Records for the exercise:
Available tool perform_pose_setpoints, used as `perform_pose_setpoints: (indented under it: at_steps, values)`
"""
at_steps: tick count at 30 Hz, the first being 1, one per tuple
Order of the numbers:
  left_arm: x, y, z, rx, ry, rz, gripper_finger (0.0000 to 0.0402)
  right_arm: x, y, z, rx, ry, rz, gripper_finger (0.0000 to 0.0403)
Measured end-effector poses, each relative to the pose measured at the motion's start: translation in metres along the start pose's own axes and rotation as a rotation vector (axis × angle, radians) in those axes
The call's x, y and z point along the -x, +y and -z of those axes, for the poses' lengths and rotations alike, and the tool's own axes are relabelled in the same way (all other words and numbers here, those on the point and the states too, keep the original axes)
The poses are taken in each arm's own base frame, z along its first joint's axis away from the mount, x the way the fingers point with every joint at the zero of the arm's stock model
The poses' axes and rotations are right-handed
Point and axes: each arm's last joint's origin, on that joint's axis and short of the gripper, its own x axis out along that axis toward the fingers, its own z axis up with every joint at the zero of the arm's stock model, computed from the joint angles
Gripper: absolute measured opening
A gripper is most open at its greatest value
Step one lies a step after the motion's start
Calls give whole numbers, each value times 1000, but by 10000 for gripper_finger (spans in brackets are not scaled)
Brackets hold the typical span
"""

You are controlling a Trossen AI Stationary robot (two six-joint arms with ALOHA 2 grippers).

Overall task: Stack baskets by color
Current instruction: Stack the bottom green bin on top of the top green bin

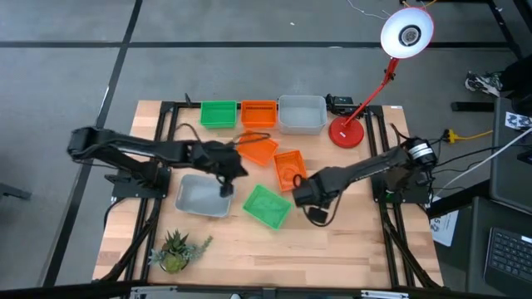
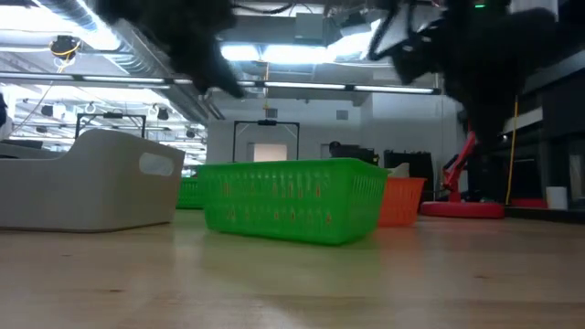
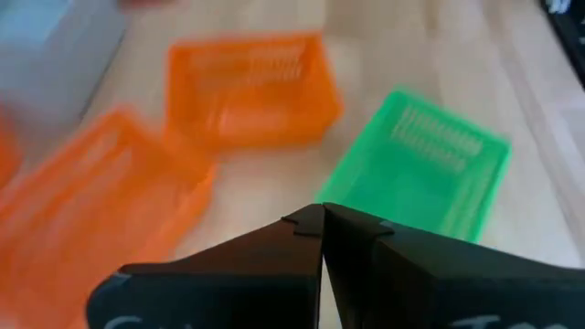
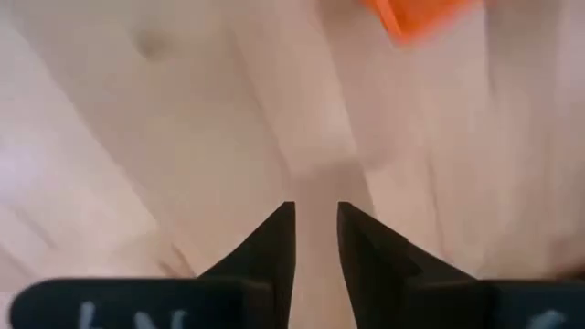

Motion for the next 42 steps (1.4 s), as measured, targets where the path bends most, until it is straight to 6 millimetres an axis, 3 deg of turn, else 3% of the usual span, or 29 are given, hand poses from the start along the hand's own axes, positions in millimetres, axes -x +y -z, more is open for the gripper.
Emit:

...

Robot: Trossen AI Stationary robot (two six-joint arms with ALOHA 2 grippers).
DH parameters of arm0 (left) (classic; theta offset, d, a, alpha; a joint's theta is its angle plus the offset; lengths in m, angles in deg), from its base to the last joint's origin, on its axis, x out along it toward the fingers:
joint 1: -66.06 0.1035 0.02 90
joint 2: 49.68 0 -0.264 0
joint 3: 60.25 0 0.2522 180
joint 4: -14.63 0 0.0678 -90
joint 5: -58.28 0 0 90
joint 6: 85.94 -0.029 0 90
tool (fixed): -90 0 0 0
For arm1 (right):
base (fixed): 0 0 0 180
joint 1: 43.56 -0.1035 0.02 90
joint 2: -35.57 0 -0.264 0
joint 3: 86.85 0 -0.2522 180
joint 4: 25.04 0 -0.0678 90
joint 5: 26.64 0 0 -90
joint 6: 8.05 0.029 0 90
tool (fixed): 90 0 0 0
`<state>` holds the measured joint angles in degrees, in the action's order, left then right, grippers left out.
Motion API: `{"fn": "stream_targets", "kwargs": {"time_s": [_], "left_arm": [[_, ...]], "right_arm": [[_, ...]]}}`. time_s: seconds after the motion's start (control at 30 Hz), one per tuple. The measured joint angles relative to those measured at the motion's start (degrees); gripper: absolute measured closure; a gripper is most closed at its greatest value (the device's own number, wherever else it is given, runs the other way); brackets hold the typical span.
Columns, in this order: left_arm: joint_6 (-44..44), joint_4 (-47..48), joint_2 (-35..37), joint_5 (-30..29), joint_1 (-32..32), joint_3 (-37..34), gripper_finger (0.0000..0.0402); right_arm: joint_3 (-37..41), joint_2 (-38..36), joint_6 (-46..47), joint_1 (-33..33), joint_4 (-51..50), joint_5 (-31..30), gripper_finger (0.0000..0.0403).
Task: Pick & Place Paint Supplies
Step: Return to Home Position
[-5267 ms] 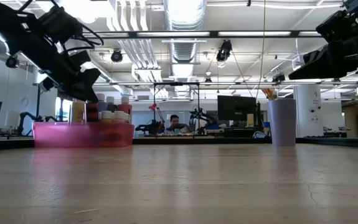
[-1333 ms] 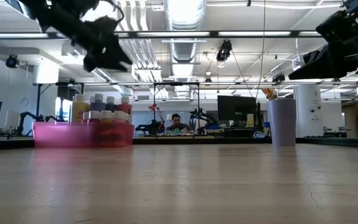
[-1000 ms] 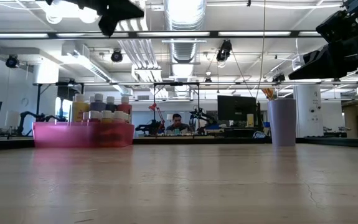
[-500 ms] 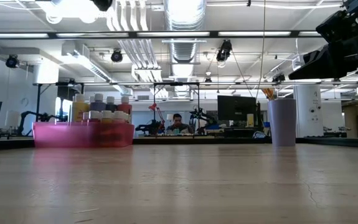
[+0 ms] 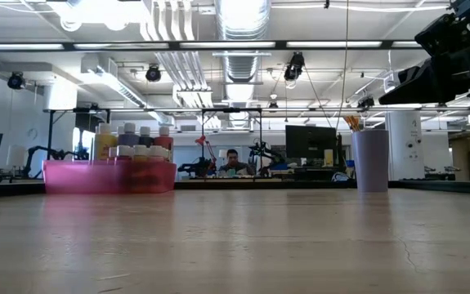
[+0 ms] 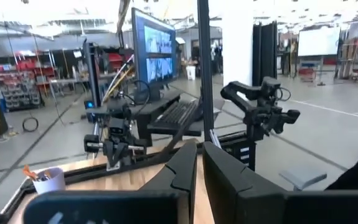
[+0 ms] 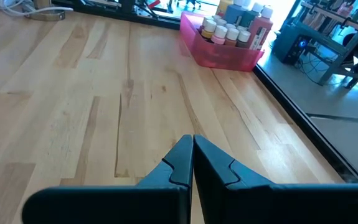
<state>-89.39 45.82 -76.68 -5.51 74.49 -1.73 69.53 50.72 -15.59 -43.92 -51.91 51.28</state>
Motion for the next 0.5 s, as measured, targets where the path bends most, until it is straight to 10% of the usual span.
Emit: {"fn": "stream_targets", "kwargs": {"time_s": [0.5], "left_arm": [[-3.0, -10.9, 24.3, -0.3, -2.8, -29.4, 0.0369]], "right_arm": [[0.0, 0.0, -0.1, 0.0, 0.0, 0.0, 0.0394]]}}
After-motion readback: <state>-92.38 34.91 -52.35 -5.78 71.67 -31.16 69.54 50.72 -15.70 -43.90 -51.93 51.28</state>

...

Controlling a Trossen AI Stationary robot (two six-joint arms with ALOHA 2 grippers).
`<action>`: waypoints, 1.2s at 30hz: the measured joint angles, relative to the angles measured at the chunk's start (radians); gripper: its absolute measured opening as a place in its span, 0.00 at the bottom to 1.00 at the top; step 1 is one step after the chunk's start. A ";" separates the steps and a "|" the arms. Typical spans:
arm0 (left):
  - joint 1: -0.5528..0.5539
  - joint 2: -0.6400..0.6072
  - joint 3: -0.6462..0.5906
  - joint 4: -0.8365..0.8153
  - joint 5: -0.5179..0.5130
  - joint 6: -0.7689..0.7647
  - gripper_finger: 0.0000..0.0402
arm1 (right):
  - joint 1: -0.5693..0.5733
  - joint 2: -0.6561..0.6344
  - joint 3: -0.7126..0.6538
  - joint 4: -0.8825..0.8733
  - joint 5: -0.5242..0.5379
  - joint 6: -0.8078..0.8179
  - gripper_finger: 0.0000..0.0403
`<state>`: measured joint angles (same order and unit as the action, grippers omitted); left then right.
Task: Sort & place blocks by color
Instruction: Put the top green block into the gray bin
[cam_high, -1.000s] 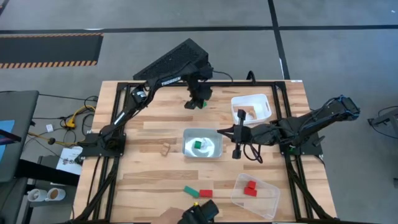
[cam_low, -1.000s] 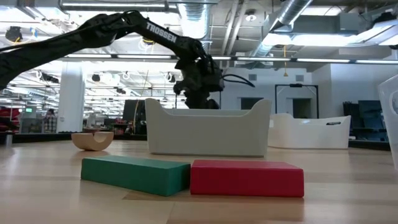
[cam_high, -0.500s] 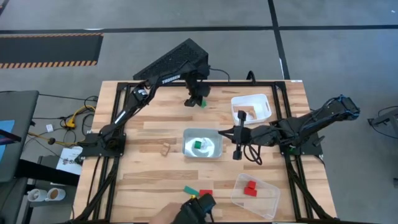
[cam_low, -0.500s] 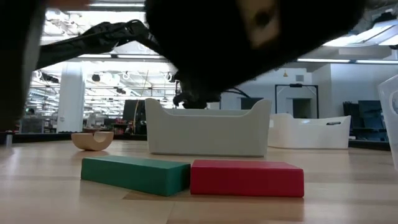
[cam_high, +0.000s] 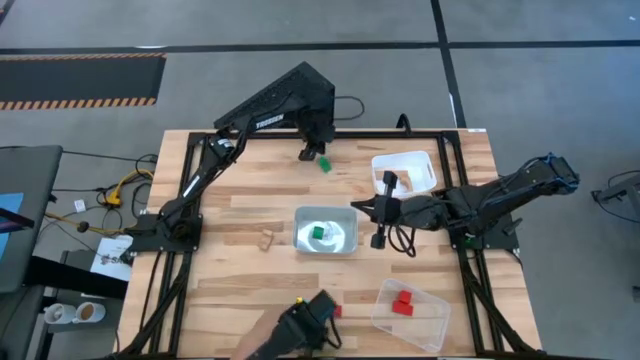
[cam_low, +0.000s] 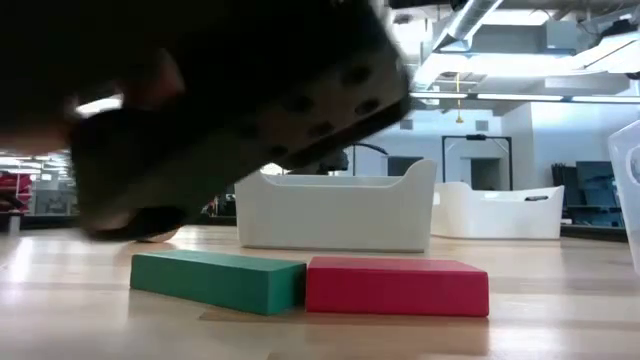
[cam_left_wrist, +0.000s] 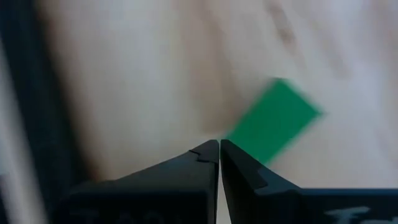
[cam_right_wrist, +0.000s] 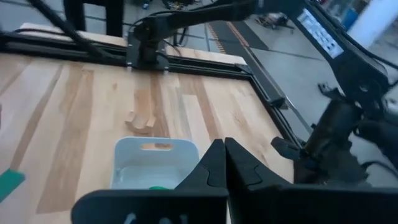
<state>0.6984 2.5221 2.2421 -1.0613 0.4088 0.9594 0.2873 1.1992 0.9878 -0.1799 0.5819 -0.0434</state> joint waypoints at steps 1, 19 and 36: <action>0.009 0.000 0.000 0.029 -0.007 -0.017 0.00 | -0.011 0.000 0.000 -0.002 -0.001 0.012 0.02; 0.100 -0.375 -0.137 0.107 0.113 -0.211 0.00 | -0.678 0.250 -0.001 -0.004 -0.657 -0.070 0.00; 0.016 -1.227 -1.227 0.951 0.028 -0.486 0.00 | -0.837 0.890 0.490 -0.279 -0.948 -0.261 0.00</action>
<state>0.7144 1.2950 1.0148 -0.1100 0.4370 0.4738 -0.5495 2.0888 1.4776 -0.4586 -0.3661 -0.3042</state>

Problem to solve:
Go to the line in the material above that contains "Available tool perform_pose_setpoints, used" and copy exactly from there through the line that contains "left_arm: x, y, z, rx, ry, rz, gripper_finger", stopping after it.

Your response:
Available tool perform_pose_setpoints, used as `perform_pose_setpoints: (indented under it: at_steps, values)`
"""
at_steps: tick count at 30 Hz, the first being 1, one per tuple
Order of the numbers:
  left_arm: x, y, z, rx, ry, rz, gripper_finger (0.0000 to 0.0402)

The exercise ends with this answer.